(TRY IT): Copy the listing below line for line, from its opening line to the one with "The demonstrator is", both included; stop there.

RECORDS FOR THE EXERCISE section start

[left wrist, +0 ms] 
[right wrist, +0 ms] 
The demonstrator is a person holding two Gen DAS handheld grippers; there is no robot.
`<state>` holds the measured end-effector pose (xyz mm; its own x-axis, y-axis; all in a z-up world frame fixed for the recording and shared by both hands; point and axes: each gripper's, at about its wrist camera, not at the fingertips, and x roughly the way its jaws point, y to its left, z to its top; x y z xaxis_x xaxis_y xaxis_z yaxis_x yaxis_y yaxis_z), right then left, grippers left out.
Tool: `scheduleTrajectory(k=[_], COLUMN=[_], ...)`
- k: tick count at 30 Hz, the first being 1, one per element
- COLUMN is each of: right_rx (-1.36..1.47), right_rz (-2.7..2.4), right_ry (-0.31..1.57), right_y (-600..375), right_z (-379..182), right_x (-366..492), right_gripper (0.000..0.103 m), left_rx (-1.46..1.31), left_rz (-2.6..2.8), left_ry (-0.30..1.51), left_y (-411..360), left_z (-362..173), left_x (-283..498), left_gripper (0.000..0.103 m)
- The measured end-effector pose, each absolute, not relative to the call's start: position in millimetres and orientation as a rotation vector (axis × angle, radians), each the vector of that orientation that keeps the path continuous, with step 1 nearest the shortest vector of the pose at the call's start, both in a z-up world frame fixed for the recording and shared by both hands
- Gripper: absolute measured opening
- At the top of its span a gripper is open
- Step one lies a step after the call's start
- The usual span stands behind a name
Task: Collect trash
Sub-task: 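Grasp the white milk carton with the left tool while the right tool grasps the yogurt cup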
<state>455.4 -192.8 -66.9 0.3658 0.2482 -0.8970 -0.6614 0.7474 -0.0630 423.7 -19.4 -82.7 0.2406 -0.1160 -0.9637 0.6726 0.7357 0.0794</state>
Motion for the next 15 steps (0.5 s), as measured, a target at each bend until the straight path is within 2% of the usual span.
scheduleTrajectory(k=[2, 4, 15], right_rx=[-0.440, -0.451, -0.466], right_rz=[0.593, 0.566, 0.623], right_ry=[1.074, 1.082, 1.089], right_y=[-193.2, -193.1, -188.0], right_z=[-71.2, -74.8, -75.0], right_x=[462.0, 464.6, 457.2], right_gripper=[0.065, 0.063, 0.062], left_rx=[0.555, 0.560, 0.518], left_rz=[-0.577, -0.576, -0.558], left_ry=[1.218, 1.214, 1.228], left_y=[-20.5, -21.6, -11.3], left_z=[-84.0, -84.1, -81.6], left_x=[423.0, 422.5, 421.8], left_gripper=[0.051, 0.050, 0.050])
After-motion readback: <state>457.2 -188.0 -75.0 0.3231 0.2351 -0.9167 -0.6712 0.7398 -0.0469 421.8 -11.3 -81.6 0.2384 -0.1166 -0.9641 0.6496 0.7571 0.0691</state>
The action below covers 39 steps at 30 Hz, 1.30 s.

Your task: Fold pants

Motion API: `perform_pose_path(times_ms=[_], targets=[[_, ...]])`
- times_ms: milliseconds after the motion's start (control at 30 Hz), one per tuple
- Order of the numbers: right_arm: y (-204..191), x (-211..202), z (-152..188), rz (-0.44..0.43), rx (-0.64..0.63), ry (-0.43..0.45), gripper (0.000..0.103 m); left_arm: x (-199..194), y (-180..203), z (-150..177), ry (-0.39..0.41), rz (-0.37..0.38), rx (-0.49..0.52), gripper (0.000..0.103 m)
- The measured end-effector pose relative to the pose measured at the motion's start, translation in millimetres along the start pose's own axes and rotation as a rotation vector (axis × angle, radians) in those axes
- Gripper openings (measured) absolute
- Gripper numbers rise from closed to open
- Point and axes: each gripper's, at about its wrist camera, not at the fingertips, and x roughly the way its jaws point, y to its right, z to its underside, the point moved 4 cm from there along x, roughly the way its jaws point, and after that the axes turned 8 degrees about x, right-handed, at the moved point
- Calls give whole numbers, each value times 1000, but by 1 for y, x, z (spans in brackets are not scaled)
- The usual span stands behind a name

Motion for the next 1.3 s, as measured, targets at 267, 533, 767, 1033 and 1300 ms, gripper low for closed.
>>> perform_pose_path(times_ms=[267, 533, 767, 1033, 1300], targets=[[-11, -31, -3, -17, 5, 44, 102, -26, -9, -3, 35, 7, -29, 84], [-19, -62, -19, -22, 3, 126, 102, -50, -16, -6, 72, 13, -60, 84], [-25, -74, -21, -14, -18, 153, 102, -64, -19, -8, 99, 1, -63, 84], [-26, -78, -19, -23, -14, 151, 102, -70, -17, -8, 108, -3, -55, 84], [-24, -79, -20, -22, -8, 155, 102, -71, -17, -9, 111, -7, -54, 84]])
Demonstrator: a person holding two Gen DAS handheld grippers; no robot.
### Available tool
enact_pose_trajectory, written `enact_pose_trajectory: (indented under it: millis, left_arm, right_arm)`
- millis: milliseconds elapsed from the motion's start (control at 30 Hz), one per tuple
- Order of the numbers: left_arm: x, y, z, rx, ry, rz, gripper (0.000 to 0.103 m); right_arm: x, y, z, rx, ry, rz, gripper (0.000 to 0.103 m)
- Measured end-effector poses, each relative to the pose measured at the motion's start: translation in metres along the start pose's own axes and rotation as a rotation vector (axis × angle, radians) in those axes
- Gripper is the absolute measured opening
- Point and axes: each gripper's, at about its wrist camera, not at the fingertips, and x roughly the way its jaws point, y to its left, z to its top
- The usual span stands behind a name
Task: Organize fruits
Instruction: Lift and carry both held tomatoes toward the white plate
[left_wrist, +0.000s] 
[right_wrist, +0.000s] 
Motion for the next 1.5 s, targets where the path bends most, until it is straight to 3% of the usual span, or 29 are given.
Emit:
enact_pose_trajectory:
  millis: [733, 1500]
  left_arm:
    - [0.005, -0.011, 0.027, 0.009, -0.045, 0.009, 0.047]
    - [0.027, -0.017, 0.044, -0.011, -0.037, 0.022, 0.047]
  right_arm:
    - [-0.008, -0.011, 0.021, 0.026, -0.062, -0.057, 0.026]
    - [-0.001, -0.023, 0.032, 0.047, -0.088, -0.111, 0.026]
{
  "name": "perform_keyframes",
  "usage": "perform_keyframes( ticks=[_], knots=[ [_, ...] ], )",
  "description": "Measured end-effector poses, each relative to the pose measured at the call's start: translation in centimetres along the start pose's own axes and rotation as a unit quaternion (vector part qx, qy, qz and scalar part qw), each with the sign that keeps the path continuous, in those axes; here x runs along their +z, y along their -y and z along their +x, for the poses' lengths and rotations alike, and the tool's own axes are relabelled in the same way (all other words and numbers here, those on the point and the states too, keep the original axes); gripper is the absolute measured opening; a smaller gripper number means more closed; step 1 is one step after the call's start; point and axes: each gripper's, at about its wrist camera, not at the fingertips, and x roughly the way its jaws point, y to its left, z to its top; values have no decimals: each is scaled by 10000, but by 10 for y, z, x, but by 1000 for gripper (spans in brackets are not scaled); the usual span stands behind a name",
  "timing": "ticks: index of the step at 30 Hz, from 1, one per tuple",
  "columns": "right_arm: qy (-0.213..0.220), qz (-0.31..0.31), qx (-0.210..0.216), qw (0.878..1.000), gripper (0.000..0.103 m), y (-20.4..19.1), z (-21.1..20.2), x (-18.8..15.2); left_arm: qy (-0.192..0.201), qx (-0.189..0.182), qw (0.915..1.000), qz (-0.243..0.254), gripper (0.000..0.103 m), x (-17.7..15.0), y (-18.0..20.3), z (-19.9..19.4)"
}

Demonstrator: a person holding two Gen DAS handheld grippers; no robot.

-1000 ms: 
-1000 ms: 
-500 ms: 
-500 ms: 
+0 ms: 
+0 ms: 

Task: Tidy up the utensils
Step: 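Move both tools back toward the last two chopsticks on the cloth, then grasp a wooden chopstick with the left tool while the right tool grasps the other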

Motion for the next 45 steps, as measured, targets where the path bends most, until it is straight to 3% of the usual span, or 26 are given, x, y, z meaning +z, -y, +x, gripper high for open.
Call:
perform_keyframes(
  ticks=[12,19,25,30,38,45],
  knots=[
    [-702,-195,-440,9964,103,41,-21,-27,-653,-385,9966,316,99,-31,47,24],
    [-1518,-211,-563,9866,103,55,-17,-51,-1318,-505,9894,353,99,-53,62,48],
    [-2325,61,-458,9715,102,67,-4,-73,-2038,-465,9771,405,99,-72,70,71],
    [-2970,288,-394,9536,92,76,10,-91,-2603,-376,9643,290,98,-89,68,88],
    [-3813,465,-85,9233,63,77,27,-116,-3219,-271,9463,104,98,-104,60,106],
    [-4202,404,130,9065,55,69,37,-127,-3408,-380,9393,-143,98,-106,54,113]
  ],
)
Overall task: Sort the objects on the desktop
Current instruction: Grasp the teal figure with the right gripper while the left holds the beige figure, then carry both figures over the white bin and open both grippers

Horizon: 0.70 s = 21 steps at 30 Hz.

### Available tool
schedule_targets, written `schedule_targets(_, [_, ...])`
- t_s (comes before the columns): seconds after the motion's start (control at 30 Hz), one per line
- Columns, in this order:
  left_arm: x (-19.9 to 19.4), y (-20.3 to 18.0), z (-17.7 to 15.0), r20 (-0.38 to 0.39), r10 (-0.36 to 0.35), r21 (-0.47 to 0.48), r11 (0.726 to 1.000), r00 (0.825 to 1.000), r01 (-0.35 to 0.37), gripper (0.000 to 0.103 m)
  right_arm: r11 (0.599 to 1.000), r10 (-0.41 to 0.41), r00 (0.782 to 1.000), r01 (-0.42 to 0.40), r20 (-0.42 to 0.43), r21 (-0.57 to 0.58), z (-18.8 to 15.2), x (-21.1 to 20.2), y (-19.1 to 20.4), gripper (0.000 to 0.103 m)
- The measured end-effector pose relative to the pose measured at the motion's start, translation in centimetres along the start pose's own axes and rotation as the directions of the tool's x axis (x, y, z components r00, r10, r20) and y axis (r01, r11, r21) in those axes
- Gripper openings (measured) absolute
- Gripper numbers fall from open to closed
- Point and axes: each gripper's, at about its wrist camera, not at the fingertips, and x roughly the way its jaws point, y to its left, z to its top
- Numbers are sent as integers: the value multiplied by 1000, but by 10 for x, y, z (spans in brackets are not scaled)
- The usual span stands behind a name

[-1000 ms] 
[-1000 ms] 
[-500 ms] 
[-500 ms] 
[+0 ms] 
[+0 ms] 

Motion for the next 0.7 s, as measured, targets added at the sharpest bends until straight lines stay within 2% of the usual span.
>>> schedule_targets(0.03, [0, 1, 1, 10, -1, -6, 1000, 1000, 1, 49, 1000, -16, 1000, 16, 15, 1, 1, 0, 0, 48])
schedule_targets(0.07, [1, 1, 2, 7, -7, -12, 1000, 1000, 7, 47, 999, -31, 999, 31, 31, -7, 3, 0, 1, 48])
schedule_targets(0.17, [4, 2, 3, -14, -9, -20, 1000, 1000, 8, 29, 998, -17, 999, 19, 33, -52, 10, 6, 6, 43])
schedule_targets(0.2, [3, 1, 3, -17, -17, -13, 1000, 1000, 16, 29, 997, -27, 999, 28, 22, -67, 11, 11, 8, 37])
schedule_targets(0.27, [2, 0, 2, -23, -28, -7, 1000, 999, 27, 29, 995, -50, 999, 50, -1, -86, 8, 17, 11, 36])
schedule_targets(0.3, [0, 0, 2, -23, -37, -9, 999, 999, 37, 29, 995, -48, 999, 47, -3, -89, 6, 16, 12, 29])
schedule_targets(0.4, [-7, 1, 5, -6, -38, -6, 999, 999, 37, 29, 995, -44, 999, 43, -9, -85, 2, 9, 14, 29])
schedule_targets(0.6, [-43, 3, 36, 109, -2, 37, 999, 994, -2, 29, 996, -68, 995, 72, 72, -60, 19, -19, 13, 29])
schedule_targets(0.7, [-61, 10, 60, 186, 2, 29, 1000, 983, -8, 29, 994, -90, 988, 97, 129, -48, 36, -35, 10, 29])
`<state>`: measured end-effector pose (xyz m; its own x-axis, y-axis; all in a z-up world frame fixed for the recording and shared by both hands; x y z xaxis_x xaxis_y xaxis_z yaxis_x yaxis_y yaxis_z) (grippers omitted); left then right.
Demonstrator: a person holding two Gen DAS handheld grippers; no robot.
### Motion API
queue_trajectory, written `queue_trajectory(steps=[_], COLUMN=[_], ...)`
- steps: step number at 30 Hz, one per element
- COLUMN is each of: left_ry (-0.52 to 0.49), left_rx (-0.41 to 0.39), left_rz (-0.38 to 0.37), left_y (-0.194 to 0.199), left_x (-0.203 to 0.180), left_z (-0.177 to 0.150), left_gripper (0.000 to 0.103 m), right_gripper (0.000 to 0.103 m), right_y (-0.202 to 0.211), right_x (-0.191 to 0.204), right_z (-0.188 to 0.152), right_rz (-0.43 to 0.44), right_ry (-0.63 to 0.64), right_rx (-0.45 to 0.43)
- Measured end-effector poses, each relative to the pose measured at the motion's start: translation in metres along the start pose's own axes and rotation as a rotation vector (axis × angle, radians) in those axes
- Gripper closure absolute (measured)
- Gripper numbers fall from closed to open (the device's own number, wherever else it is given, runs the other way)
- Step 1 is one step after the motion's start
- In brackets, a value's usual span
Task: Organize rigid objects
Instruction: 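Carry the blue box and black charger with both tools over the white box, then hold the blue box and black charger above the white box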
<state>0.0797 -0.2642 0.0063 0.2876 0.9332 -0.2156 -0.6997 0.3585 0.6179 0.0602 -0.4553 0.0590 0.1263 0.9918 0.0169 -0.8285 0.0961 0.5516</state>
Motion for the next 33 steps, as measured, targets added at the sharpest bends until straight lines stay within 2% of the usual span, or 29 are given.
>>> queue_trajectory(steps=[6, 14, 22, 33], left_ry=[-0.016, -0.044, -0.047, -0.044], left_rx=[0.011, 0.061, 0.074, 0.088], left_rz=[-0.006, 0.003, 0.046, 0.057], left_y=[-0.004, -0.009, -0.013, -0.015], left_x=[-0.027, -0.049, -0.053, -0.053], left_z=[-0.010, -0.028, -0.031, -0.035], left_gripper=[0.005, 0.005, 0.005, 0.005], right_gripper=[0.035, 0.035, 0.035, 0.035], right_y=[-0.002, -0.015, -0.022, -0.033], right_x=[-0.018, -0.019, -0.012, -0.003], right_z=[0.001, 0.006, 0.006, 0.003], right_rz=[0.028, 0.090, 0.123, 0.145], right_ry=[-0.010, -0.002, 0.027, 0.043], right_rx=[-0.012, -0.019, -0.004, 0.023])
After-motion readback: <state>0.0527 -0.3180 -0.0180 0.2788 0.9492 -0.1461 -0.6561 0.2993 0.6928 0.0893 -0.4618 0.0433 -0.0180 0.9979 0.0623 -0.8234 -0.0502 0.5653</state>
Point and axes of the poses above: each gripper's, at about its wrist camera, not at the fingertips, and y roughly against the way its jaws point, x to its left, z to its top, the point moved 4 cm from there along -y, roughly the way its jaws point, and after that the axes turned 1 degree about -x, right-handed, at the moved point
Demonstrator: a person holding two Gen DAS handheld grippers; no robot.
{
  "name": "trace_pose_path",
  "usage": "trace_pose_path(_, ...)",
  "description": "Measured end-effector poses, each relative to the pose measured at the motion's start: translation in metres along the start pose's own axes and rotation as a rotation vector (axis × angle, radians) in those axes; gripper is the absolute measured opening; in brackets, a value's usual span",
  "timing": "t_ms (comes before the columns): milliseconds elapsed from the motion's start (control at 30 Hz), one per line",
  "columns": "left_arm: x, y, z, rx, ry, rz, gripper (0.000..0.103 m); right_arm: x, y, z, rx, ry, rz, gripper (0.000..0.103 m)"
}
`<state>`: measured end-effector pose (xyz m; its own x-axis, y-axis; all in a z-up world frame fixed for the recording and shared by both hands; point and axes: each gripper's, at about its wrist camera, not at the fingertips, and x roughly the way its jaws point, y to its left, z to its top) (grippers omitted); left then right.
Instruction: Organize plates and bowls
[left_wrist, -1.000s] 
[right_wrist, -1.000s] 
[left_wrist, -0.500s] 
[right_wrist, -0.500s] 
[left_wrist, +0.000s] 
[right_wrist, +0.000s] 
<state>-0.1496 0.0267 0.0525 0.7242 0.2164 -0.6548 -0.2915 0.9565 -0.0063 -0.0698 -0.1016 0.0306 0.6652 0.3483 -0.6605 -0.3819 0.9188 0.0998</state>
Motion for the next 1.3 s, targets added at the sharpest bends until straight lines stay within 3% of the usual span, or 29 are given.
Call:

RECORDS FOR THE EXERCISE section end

(ANSWER FOR THIS EXERCISE):
[left wrist, +0 ms] 
[right wrist, +0 ms] 
The demonstrator is a person holding two Gen DAS handheld grippers; there is no robot.

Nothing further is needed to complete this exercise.